06 Sep 17 08 Jan 20


According to World Health Organization estimates, malaria killed 660,000 people in 2010 and infected 216 million. Ninety per cent of deaths were in Africa.

Despite malaria mortality rates falling by 25 per cent since 2000, a child in Africa still dies every minute from malaria.

Malaria is most common in poor, under-resourced areas. In many cases, malaria itself contributes to poverty: bedridden patients create burdens on households and health services, leading to huge income losses in malaria-endemic countries. This suffering and loss of life are unnecessary, because malaria is largely preventable, detectable and treatable.

While ninety per cent of malaria deaths occur in sub-Saharan Africa, the disease is present in nearly every tropical area where MSF works: from Ethiopia and Sierra Leone to Cambodia and Myanmar.

What causes malaria?

Malaria is a parasitic infection transmitted from person to person by the bite of infected female Anopheles mosquitoes. These mosquitoes usually bite from dusk to dawn.

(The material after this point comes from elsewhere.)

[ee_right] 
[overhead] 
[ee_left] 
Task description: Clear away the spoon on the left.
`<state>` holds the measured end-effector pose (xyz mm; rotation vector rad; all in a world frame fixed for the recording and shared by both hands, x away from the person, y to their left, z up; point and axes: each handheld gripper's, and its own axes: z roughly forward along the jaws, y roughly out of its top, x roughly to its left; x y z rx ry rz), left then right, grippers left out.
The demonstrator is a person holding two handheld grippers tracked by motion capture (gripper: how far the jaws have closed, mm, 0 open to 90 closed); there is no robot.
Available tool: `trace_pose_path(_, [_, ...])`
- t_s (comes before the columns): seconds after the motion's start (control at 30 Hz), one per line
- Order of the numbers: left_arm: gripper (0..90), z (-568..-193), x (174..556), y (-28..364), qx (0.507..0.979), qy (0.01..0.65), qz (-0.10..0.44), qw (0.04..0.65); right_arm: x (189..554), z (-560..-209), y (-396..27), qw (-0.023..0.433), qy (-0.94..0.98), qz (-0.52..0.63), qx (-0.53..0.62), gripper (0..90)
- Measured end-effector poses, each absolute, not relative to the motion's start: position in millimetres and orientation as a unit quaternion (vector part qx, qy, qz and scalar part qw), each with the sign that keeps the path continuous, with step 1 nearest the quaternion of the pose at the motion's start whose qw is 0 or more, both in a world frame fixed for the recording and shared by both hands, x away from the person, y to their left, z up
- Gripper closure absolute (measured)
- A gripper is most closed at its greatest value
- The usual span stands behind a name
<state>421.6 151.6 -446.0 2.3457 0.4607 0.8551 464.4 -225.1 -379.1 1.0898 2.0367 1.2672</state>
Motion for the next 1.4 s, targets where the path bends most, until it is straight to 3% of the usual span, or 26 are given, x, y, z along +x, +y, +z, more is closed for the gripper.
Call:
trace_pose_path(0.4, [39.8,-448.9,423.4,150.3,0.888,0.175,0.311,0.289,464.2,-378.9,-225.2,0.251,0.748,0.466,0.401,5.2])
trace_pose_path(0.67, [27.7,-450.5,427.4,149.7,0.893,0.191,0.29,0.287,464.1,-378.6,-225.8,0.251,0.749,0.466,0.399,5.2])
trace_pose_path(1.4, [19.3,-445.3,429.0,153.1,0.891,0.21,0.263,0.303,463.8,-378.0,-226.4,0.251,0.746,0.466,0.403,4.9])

Once transferred to the human body, the infection travels to the liver where it multiplies and then enters the red blood cells. Inside the red blood cells the parasites multiply rapidly until they burst through the cell walls, releasing even more parasites into the blood stream.

There are four main species of the malaria parasite: Plasmodium falciparum, Plasmodium malariae, Plasmodium vivax and Plasmodium ovale. P. falciparum is the main cause of severe malaria and death.

Symptoms of malaria

Malaria begins as a flu-like illness, with symptoms first occurring nine to 14 days after infection. Symptoms include fever (cycles of fever, chills and sweating may develop), joint pain, headaches, vomiting and convulsions. Coma may ensue.

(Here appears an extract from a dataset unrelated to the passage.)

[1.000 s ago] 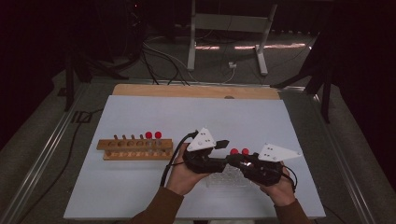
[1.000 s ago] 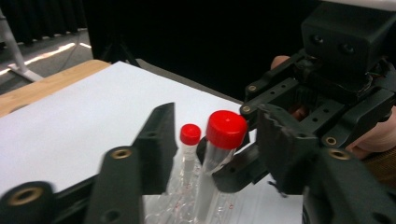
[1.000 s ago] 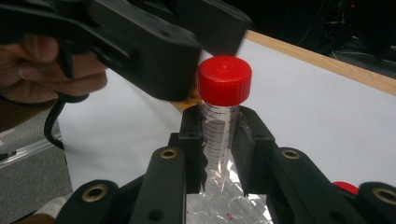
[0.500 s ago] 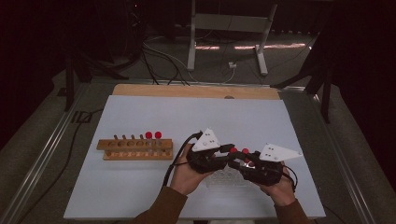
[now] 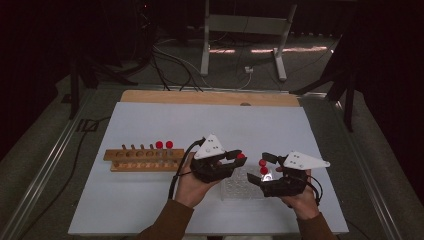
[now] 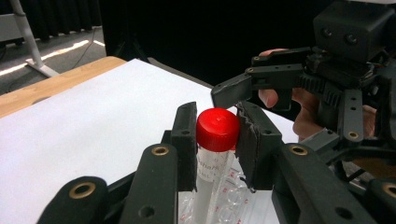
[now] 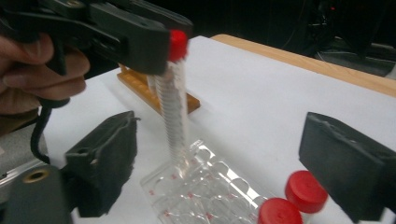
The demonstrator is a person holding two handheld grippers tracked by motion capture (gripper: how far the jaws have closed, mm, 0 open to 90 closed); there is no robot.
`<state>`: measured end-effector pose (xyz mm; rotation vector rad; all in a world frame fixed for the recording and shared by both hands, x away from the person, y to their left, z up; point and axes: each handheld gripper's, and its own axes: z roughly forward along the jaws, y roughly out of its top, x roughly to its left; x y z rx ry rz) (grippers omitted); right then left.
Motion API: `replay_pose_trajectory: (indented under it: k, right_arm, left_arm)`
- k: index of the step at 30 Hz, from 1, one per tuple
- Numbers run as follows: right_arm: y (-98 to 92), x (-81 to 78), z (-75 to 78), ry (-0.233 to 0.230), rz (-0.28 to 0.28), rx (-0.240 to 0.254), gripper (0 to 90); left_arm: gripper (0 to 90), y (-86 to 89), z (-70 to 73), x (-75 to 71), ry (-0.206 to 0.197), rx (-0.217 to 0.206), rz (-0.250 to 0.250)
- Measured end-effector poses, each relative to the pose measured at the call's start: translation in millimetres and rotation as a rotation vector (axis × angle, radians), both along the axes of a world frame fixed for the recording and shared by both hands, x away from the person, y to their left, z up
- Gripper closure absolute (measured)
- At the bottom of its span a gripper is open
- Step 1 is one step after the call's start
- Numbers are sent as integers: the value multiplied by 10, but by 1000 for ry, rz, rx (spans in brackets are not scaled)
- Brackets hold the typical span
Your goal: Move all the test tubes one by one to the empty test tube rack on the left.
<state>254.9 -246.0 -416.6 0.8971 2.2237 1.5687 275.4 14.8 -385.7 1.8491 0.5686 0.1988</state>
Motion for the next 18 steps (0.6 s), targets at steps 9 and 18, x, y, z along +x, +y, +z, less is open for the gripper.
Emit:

If simple malaria is left untreated, it can become severe — around eight million malaria cases progress to severe malaria annually. Death from malaria may be due to brain damage (cerebral malaria), or damage to vital organs. The reduction of red blood cells can cause anemia.

Diagnosing malaria

Diagnosing malaria is done with rapid dipstick tests or by looking for the parasite under a microscope in a blood smear. However, rapid tests are not always available, and microscopy is not always straightforward. As a result, diagnosis based on symptoms is still normal in much of the developing world.

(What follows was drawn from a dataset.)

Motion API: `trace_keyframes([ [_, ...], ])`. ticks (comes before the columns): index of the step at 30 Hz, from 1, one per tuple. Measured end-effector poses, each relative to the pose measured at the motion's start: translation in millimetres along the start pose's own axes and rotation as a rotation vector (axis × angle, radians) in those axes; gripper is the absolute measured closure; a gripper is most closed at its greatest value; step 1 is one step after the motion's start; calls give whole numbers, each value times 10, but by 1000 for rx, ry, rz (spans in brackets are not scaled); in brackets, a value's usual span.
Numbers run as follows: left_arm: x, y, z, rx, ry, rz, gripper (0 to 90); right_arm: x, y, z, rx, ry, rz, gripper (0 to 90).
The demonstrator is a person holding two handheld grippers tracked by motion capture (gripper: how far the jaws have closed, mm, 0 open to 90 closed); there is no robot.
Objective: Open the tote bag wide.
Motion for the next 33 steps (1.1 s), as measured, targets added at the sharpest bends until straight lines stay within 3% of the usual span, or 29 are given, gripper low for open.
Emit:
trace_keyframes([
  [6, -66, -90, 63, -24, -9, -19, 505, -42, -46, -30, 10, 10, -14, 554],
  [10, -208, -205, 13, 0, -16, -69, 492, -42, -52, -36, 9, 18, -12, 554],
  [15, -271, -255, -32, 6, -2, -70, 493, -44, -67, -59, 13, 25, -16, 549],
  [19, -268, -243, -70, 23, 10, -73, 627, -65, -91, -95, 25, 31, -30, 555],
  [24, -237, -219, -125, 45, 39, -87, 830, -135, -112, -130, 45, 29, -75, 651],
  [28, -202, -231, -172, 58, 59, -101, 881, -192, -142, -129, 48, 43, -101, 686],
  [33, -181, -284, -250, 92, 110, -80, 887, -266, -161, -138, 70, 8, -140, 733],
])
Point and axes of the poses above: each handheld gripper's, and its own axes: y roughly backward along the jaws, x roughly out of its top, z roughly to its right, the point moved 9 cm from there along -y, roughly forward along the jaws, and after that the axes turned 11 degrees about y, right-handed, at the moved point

This means patients are often misdiagnosed and the real reasons for their symptoms go untreated. It also means that anti-malarial drugs are overused and go to waste when they are desperately needed.

Treating malaria

The most effective treatment for malaria is artemisinin-based combination therapy (ACTs). ACTs have low toxicity, few side effects and act rapidly against the parasite.

Today, 41 out of 54 African countries have protocols that recommend ACTs as a first-line treatment for malaria. But in many places where MSF works, ACTs are scarce. The global need for ACTs is estimated to be at 300 to 500 million treatment courses per year, however, in 2006, drugs for less than 90 million treatments were purchased.

A three-day course of anti-malarial pills for a baby can cost as little as 40 cents.

Long lasting insecticide-treated bed nets are an important means of controlling malaria. In endemic areas, MSF distributes nets to pregnant women and children under the age of five, who are most vulnerable to severe malaria.

In 2012, MSF treated 1,642,800 malaria cases.